Re: [PATCH] PCI: update device mps when doing pci hotplug

From: Yijing Wang
Date: Mon Jul 29 2013 - 23:23:48 EST


On 2013/7/30 7:33, Bjorn Helgaas wrote:
> On Mon, May 27, 2013 at 9:15 PM, Yijing Wang <wangyijing@xxxxxxxxxx> wrote:
>> Hi Bjorn and Jon,
>> I'm sorry to disturb you. This patch is sent so long, but nobody seems had comment about it.
>> Do you have any comment with this patch?
>>
>> This patch try to update device mps in following case:
>> 1) target device under root port
>> Because root port can split TLP, so target device mps greatr than root port mps is ok.
>> But if root port mps greater than target device mps, it's bad, because target device cannot
>> receive TLP payload size greater than its MPS. So if a target device under a root port, I think
>> we should assign its mps greater than or equal root port mps.
>> 2) target device under non root port
>> We assume the target device both is a transmitter and receiver, so the safest way is to assign target
>> device mps equal to its parent device.
>
> Thanks, I just started reviewing this patch, and your notes above are
> exactly the question I was going to ask. The comments in
> pcie_bus_update_set() only tell me what the code does. I can read the
> C code just fine; what we need there is the explanation about *why* we
> handle devices below root ports differently than others. Maybe we can
> adapt some of your notes as comments in the code.

Hi Bjorn,
Thanks for your review and comments!

>
> Do you have references to the spec where it talks about this
> difference? I want to make sure we can rely on the fact that a root
> port can accept TLPs larger than its MPS.

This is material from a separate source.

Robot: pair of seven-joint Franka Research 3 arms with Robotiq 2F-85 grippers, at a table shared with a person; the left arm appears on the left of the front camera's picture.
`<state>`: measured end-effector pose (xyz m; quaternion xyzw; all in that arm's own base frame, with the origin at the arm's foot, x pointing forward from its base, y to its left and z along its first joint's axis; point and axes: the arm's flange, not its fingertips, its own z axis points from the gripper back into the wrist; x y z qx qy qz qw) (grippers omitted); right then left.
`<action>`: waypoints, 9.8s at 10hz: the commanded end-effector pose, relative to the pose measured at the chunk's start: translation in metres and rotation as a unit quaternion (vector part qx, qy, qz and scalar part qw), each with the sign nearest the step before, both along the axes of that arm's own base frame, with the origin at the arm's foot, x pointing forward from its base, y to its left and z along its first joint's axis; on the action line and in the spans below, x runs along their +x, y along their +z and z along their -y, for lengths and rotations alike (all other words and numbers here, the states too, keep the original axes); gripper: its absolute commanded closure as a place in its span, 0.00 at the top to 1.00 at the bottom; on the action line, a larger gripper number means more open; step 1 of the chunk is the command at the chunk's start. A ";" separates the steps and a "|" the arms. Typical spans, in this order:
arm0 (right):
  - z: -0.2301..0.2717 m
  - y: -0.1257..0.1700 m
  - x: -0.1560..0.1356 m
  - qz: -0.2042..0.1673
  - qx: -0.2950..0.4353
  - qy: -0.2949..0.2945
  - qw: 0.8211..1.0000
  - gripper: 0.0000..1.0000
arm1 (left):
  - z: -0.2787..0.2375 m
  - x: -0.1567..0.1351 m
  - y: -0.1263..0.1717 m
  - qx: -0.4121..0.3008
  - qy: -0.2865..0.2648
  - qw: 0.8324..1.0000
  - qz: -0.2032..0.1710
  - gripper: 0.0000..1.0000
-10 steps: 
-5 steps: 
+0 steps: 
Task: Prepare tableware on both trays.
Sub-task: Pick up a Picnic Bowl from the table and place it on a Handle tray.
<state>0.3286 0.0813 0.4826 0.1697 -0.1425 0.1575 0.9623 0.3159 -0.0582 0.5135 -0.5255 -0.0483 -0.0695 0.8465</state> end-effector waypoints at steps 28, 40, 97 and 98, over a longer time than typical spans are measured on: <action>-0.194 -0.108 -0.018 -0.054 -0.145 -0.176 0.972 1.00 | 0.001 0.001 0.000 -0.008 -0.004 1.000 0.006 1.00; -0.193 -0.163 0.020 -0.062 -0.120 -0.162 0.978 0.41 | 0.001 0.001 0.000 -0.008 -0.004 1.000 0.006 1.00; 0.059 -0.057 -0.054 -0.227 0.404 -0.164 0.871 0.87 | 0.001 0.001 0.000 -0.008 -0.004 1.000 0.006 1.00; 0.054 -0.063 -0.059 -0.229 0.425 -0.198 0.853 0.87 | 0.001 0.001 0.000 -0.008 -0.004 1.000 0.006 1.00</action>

PCIe Spec does not explicitly mention this issue, we can only get the message that
root port/ root complex can split the TLP into smaller packets. For instance
one 256B packet split into two 128B packet.

I confirm this issue in my X86 machine and IA64 machine.
1. I unload NIC driver to make sure the safety during change the NIC MPS.
2. Use setpci change NIC MPS to the max value it supports.
3. Reload the NIC driver
4. Ping and use scp cpoy large file bwtween machines. Result is ok.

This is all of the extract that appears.